> Assignment:
Write out the full listing exactly.

> Dataset extract:
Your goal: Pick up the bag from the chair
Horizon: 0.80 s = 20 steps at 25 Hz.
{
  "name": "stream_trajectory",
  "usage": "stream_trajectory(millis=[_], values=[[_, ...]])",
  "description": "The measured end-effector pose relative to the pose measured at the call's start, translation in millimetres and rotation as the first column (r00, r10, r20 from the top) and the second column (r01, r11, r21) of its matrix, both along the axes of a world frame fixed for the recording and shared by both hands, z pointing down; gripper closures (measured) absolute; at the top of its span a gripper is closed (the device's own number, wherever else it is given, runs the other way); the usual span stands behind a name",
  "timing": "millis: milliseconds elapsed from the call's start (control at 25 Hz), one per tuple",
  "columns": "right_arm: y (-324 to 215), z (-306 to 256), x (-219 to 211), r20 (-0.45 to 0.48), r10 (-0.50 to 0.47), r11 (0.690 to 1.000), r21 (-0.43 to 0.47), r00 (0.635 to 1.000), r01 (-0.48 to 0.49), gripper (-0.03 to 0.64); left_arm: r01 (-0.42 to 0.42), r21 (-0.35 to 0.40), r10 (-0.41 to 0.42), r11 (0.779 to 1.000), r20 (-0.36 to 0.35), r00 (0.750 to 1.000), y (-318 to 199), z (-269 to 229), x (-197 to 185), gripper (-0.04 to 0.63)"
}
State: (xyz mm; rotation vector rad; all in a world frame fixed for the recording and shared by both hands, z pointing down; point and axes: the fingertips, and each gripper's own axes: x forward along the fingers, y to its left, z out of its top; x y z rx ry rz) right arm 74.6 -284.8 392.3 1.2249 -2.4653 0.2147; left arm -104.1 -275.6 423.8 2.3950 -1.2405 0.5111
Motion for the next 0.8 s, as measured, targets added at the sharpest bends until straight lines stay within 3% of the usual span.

> Output of the exercise:
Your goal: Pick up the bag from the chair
Horizon: 0.80 s = 20 steps at 25 Hz.
{
  "name": "stream_trajectory",
  "usage": "stream_trajectory(millis=[_], values=[[_, ...]])",
  "description": "The measured end-effector pose relative to the pose measured at the call's start, translation in millimetres and rotation as the first column (r00, r10, r20 from the top) and the second column (r01, r11, r21) of its matrix, both along the axes of a world frame fixed for the recording and shared by both hands, z pointing down; gripper closures (measured) absolute; at the top of its span a gripper is closed (the device's own number, wherever else it is given, runs the other way); the usual span stands behind a name",
  "timing": "millis: milliseconds elapsed from the call's start (control at 25 Hz), one per tuple",
  "columns": "right_arm: y (-324 to 215), z (-306 to 256), x (-219 to 211), r20 (-0.45 to 0.48), r10 (-0.50 to 0.47), r11 (0.690 to 1.000), r21 (-0.43 to 0.47), r00 (0.635 to 1.000), r01 (-0.48 to 0.49), gripper (-0.03 to 0.64); left_arm: r01 (-0.42 to 0.42), r21 (-0.35 to 0.40), r10 (-0.41 to 0.42), r11 (0.779 to 1.000), r20 (-0.36 to 0.35), r00 (0.750 to 1.000), y (-318 to 199), z (-269 to 229), x (-197 to 185), gripper (-0.04 to 0.63)"
}
State: (xyz mm; rotation vector rad; all in a world frame fixed for the recording and shared by both hands, z pointing down; point and axes: the fingertips, and each gripper's own axes: x forward along the fingers, y to its left, z out of its top; x y z rx ry rz) right arm 74.6 -284.8 392.3 1.2249 -2.4653 0.2147; left arm -104.1 -275.6 423.8 2.3950 -1.2405 0.5111
Motion for the next 0.8 s, as measured, targets added at the sharpest bends until straight lines stay within 3% of the usual span.

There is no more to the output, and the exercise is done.